EXERCISE DESCRIPTION ->
Only the lines from the first line of the material below to the line containing "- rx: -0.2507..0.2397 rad", inclusive, should be copied, each exactly as written.

MATERIAL FOR THE TASK below:

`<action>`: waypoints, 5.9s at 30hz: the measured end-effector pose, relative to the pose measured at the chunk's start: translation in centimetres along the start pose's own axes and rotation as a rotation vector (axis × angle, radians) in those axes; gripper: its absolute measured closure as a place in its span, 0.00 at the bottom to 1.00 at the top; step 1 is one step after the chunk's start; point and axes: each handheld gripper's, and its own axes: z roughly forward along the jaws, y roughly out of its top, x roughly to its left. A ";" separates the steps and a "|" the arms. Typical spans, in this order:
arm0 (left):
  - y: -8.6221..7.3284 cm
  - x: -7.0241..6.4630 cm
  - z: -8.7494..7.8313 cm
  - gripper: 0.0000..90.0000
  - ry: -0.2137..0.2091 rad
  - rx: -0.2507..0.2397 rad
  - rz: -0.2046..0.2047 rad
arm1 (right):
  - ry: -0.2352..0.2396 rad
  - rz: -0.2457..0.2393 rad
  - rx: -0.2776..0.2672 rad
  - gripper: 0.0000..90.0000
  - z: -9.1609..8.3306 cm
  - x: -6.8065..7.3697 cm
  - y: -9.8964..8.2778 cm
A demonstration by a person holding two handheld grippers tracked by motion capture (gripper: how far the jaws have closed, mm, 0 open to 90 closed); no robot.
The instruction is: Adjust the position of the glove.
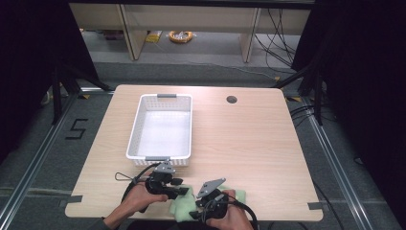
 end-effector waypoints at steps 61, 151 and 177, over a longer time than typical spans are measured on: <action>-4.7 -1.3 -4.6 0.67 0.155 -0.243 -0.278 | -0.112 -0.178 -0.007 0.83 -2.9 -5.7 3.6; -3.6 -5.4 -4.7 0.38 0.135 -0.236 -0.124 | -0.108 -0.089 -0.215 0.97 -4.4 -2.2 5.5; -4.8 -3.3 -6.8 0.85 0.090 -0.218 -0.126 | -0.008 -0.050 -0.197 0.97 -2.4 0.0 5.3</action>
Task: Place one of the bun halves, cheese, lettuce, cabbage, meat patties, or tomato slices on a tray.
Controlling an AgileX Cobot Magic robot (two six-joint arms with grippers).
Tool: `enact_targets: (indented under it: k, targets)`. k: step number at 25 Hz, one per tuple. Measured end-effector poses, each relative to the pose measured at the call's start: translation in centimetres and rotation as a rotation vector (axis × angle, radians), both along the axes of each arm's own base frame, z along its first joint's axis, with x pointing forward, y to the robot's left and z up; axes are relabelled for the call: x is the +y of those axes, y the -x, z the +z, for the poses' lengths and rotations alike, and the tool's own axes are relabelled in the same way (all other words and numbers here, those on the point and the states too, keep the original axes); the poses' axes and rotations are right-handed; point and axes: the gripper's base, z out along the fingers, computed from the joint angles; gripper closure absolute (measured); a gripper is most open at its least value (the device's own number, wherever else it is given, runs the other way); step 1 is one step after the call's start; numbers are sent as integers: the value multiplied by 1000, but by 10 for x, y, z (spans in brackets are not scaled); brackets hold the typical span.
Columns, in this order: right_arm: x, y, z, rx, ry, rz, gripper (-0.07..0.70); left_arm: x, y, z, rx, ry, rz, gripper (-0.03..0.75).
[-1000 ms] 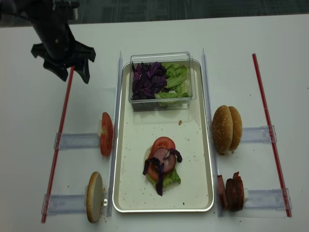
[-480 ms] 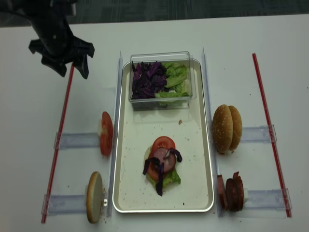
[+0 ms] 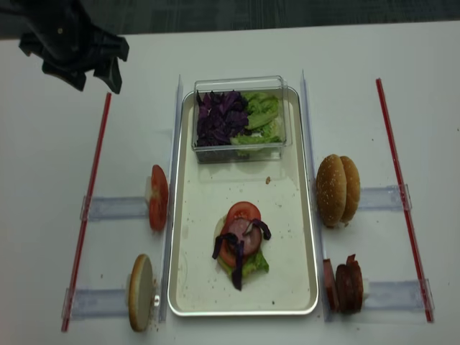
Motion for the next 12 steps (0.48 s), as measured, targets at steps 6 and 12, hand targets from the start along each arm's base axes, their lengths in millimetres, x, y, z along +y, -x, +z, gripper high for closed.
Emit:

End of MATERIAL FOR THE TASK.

REPLY TO THE EXERCISE ->
`<action>`: waypoints, 5.9s at 30hz: the measured end-effector pose, relative to the pose measured at the chunk's start: translation in centimetres along the start pose's own axes and rotation as a rotation vector (axis × angle, radians) in those axes; gripper: its absolute measured closure as a place in its span, 0.00 at the bottom to 1.00 at the top; step 1 is one step after the chunk's start; point and axes: each handheld gripper's, and its own axes: z roughly forward along the jaws, y roughly out of its top, x roughly to its left. A ";" separates the steps and a "|" the arms. Typical spans, in this order:
arm0 (left):
  - y: -8.6221..7.3284 cm
  - x: -7.0241..6.4630 cm
  - z: -8.7494..7.8313 cm
  - gripper: 0.0000..90.0000
  - ry: -0.2137..0.2091 rad
  - rx: -0.2507..0.2397 rad

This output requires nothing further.